** EXTRACTED ENTRIES **
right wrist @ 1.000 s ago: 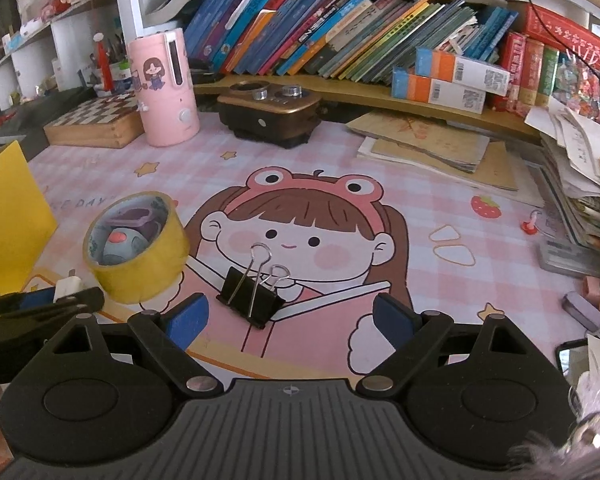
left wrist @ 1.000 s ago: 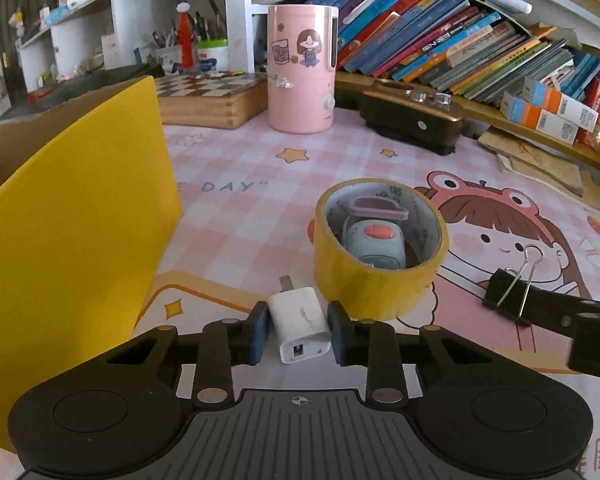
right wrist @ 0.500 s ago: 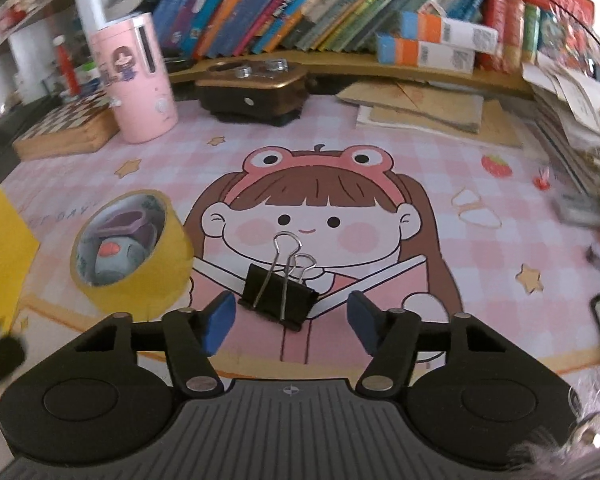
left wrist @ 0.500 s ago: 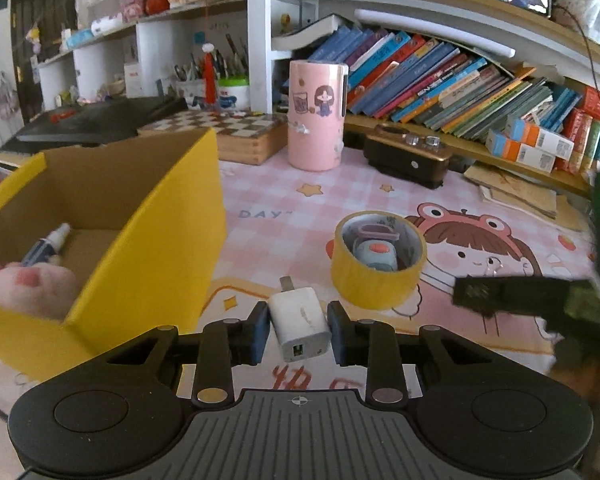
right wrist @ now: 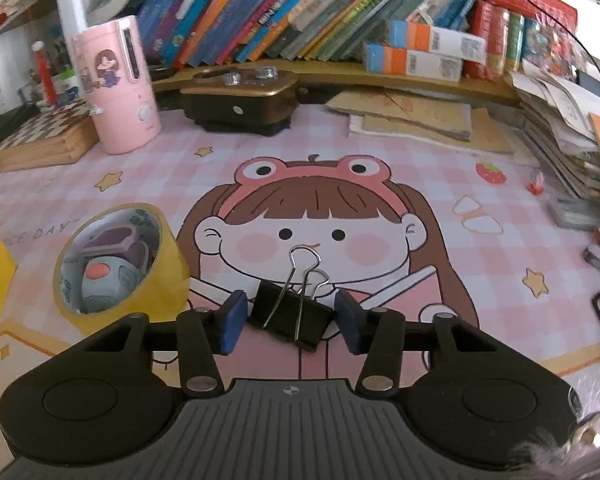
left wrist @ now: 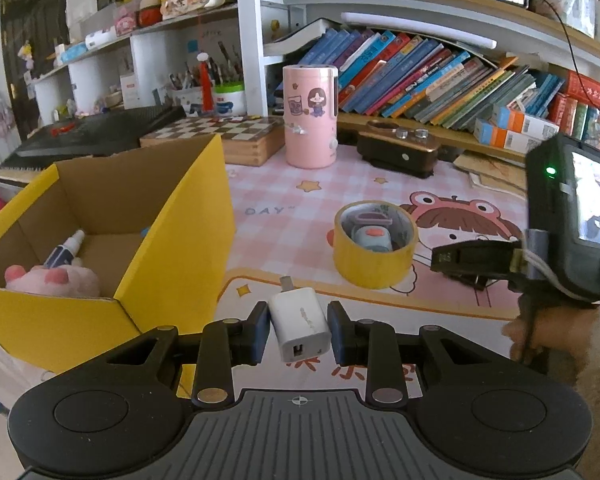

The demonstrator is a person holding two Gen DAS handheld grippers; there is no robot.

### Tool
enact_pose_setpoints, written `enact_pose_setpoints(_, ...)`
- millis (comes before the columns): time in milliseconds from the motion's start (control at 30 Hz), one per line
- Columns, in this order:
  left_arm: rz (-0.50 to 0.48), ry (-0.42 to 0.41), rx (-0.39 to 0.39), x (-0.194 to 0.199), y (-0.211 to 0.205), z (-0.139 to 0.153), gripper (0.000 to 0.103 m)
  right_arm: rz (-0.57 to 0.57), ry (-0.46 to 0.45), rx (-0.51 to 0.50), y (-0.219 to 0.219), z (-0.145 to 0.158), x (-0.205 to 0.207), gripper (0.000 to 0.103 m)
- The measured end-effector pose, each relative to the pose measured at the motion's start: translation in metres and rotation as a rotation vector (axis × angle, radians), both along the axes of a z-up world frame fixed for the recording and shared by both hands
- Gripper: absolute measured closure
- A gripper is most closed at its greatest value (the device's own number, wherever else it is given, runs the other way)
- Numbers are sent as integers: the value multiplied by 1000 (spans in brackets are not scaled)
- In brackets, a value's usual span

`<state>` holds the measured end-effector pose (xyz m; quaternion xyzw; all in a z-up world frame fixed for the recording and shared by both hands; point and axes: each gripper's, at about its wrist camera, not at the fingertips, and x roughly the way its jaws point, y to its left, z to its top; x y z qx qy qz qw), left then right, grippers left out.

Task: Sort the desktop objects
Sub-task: 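Grasp the white charger cube with the left gripper while the right grasps the black binder clip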

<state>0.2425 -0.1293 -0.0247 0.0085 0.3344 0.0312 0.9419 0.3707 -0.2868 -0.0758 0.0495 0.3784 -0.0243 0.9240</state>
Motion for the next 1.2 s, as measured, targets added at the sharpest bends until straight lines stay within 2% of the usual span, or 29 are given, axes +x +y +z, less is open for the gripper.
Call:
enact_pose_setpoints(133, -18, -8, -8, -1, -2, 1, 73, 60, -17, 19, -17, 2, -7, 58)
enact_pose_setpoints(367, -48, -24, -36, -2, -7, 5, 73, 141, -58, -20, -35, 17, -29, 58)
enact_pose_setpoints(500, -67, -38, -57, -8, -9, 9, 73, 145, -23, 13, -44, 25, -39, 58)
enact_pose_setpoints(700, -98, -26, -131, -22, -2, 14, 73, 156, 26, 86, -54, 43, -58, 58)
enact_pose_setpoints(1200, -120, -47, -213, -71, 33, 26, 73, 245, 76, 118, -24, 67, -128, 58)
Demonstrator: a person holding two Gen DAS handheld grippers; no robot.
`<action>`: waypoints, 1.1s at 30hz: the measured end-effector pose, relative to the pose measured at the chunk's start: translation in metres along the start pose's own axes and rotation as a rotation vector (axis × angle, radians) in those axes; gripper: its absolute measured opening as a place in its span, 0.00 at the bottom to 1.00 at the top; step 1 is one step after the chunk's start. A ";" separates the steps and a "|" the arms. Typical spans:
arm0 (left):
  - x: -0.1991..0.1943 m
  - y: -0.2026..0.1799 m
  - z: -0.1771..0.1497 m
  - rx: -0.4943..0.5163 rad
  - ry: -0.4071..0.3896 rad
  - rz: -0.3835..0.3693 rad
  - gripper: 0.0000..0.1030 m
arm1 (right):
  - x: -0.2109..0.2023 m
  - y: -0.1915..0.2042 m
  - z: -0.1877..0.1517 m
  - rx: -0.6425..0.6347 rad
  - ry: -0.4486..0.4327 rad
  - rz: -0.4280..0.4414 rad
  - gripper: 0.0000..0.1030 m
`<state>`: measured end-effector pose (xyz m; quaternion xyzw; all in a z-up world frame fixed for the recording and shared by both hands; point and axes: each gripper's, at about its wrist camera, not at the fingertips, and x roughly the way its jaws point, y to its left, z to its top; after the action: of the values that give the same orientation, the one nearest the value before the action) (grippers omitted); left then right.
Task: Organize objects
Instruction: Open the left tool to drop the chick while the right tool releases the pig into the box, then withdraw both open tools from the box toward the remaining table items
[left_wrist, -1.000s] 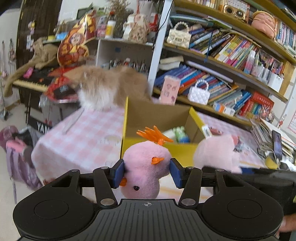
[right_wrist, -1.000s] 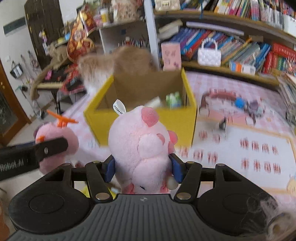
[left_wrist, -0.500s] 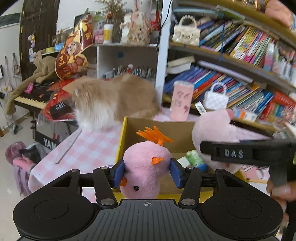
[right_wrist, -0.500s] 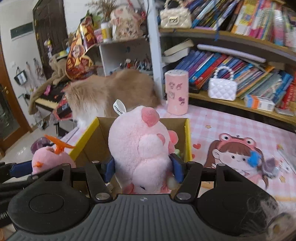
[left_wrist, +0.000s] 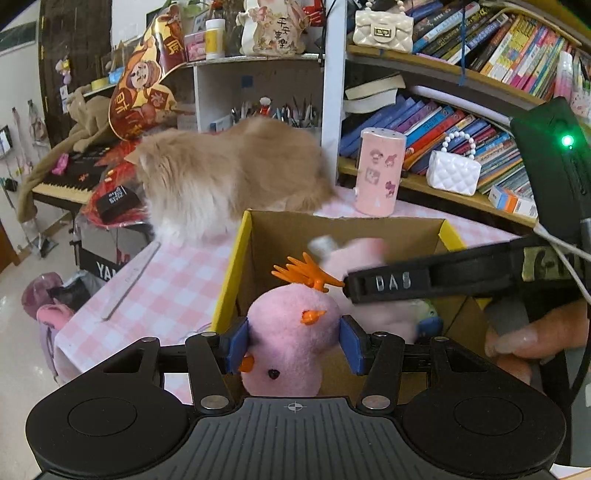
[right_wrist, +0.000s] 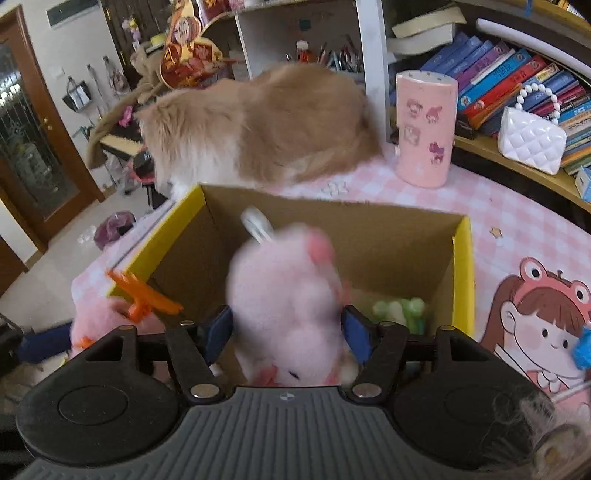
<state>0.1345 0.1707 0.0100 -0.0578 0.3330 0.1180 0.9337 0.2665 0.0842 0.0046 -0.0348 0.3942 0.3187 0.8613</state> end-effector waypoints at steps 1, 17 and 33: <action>-0.002 0.001 0.001 -0.008 -0.011 -0.002 0.50 | -0.003 0.000 0.002 0.005 -0.017 0.002 0.69; -0.056 0.017 0.006 -0.039 -0.133 -0.006 0.69 | -0.099 0.009 -0.021 0.086 -0.219 -0.053 0.69; -0.107 0.058 -0.059 -0.086 -0.077 0.008 0.80 | -0.156 0.074 -0.122 0.055 -0.238 -0.209 0.69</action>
<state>0.0030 0.1964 0.0305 -0.0922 0.2917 0.1381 0.9420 0.0682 0.0242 0.0445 -0.0139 0.2920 0.2183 0.9311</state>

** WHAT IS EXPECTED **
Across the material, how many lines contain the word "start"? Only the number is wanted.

** OUTPUT **
3